Une décision finale contre Ghannouchi
La chambre criminelle a confirmé la peine de prison prononcée précédemment contre Rached Ghannouchi, qui le condamne à 22 ans de prison, dans un dossier impliquant des personnalités politiques, des blogueurs et d'anciens responsables de la sécurité, lié à des accusations concernant la sécurité de l'État.
Réduction de peine et libération de la journaliste
En revanche, le tribunal a décidé de revoir la peine prononcée contre la journaliste Shadha Haj Mbarek, la peine ayant été réduite de cinq ans à deux ans, avec un report de l'exécution de la peine, permettant ainsi sa libération immédiate après une longue période de détention.
Selon une source judiciaire, le tribunal a écarté certaines des accusations les plus lourdes portées contre elle, tout en maintenant la condamnation dans un cadre légal plus étroit.

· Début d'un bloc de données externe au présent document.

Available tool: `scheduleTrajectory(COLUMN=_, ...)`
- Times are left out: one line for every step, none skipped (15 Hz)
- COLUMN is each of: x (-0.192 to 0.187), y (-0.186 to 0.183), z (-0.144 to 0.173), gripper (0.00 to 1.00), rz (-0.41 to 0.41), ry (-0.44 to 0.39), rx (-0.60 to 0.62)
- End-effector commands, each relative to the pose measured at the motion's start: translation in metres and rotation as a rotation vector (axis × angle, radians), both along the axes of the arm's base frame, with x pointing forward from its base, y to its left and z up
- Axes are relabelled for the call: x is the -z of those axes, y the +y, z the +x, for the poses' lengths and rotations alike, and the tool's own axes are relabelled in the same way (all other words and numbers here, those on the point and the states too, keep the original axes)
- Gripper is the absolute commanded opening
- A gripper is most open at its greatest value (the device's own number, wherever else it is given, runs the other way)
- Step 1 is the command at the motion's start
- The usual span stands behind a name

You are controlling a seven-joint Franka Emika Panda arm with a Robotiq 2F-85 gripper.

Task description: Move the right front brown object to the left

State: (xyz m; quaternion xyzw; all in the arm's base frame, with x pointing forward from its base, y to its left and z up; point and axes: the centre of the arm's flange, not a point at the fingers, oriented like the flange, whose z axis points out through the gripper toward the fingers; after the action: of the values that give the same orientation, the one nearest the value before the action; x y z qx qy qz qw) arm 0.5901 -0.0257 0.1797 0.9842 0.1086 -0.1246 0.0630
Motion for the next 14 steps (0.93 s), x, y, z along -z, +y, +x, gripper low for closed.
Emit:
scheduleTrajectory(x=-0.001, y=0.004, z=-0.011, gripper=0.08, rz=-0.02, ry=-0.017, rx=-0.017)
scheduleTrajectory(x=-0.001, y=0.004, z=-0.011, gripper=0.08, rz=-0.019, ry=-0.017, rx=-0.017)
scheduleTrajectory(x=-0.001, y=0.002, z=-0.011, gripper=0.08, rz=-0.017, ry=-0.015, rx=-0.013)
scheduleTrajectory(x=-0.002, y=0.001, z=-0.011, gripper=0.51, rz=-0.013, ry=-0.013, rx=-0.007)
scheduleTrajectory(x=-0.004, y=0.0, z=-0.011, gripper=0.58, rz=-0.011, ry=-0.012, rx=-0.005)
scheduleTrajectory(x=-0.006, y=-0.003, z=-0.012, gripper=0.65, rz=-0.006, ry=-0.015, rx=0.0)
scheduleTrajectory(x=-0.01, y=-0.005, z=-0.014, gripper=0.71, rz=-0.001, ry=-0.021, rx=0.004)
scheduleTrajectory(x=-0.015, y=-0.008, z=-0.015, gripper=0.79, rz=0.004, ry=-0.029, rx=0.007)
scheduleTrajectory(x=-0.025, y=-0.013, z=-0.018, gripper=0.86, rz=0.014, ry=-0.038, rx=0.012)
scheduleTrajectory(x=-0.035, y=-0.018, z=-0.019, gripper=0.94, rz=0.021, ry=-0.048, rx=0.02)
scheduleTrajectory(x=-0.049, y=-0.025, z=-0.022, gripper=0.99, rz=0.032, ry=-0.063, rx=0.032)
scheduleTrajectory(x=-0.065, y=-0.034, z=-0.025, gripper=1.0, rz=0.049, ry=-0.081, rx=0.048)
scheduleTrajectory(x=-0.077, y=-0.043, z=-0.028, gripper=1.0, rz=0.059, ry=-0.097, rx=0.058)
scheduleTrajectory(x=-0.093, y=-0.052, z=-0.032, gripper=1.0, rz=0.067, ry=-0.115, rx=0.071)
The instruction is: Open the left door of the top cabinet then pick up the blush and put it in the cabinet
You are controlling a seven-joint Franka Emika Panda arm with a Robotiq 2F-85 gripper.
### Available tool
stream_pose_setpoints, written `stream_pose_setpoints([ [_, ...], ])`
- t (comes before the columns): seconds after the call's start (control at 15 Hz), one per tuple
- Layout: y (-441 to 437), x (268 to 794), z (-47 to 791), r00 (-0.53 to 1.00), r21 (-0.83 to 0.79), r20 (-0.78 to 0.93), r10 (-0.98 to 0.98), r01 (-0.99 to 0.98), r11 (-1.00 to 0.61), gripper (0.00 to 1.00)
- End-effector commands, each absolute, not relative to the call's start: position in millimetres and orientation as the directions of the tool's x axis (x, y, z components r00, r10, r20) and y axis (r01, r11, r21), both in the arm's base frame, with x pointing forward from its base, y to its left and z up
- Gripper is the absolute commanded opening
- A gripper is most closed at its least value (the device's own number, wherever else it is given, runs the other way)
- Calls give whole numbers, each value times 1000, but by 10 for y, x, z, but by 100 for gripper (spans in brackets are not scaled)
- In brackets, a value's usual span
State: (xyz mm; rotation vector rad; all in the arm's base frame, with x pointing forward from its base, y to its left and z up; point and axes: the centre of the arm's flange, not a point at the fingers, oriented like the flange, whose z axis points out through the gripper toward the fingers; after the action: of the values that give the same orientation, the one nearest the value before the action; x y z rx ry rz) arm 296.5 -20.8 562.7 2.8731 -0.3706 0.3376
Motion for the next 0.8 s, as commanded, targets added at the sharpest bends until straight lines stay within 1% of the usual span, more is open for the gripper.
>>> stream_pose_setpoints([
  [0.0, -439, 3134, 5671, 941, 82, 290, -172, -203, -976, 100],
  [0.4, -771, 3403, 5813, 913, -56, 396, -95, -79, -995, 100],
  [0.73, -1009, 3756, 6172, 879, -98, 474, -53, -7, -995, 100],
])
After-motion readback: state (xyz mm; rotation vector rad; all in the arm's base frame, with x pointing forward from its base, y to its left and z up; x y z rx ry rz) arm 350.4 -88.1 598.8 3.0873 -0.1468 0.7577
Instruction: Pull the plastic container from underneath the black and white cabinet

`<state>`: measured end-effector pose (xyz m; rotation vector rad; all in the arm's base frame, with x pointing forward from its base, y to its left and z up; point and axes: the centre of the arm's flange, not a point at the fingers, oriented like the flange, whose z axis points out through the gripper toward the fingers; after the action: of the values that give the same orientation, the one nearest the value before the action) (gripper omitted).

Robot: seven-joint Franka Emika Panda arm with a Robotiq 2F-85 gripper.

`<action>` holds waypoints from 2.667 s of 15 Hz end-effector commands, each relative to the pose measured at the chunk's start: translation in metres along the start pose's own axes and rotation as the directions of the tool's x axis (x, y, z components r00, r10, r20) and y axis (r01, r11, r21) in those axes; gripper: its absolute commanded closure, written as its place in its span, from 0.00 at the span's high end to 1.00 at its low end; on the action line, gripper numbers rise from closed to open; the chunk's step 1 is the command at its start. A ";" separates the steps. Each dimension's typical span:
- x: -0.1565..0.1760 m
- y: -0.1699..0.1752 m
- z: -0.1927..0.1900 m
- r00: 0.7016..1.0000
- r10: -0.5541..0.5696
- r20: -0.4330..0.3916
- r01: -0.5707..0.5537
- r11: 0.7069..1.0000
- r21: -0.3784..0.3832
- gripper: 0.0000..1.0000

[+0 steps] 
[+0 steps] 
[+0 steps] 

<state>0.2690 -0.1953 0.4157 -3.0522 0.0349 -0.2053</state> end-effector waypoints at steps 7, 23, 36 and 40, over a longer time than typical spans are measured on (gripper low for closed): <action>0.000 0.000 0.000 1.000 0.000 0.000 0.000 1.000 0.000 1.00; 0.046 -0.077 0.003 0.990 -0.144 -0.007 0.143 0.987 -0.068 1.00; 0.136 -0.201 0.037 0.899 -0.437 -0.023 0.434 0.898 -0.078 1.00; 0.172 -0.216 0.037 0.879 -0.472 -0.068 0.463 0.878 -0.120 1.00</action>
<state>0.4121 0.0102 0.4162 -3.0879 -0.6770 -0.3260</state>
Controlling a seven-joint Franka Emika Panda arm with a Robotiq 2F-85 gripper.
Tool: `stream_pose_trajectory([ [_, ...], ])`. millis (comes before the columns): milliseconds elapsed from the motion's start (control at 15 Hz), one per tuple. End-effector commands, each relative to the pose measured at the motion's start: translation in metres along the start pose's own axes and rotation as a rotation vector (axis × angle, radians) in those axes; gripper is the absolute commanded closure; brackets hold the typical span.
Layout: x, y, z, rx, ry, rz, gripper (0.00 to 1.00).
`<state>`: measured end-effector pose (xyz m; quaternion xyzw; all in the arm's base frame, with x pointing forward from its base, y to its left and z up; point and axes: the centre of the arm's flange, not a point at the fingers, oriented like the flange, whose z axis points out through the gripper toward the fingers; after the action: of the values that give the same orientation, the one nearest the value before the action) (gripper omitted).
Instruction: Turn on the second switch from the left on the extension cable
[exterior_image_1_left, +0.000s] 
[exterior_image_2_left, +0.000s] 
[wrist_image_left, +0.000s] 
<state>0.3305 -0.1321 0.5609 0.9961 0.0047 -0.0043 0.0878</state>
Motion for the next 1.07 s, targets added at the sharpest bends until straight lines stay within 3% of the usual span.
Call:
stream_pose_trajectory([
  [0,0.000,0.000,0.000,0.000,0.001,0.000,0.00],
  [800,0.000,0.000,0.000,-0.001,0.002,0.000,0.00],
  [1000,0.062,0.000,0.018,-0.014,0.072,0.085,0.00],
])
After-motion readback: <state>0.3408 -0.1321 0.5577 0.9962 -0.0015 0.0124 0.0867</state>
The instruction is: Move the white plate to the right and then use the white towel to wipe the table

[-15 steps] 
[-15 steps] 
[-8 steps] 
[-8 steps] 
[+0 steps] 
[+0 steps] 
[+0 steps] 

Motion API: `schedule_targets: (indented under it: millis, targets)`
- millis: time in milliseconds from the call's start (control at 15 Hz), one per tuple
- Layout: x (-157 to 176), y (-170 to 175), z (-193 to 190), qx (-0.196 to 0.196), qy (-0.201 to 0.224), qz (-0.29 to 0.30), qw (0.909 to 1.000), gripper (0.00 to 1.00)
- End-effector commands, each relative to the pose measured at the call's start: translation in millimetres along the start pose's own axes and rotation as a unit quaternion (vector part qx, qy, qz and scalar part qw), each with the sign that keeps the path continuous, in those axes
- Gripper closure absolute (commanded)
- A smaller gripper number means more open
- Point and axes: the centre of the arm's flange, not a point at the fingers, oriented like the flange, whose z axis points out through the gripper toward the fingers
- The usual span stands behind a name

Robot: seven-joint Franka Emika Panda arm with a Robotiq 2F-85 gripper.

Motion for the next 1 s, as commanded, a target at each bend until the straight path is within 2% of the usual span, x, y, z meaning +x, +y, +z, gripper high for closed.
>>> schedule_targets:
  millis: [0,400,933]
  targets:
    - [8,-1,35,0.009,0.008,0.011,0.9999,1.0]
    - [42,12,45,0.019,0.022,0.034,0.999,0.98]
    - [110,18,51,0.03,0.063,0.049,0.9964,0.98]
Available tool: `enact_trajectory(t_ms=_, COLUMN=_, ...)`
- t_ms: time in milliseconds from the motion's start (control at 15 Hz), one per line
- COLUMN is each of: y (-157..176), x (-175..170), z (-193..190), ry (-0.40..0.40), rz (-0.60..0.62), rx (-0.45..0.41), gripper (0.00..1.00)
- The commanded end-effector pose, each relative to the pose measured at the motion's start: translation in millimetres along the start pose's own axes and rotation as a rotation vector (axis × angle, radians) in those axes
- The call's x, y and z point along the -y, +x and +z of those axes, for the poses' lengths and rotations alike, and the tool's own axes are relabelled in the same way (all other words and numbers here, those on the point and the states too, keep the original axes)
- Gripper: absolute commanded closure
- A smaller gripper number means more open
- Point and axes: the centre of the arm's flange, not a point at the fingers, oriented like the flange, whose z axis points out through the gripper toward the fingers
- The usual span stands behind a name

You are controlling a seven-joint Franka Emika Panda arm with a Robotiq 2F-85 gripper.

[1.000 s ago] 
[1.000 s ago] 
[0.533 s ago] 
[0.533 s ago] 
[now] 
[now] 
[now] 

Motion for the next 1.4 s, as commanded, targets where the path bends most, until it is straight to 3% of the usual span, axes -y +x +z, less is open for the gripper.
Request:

Dimensions humaines présentes dans la décision
La libération de Haj Mbarek intervient dans un contexte de rapports récurrents faisant état d'une détérioration grave de sa santé en prison, au milieu des demandes du syndicat des journalistes tunisiens et de sa famille pour qu'elle puisse bénéficier de soins, après avoir perdu une partie de son audition et avoir été diagnostiquée avec un cancer.
Dossier ouvert au débat politique
L'affaire «Anstalingo» est considérée comme faisant partie d'une série de dossiers judiciaires sensibles visant des personnalités de l'opposition, des médias et de l'activisme civil, dans un contexte politique tendu que connaît la Tunisie ces dernières années.
Les peines prononcées en première instance en février 2025 ont varié entre 5 et 54 ans de prison, sur la base d'accusations de complot, de changement de la forme de l'État et d'incitation à l'anarchie et à la violence.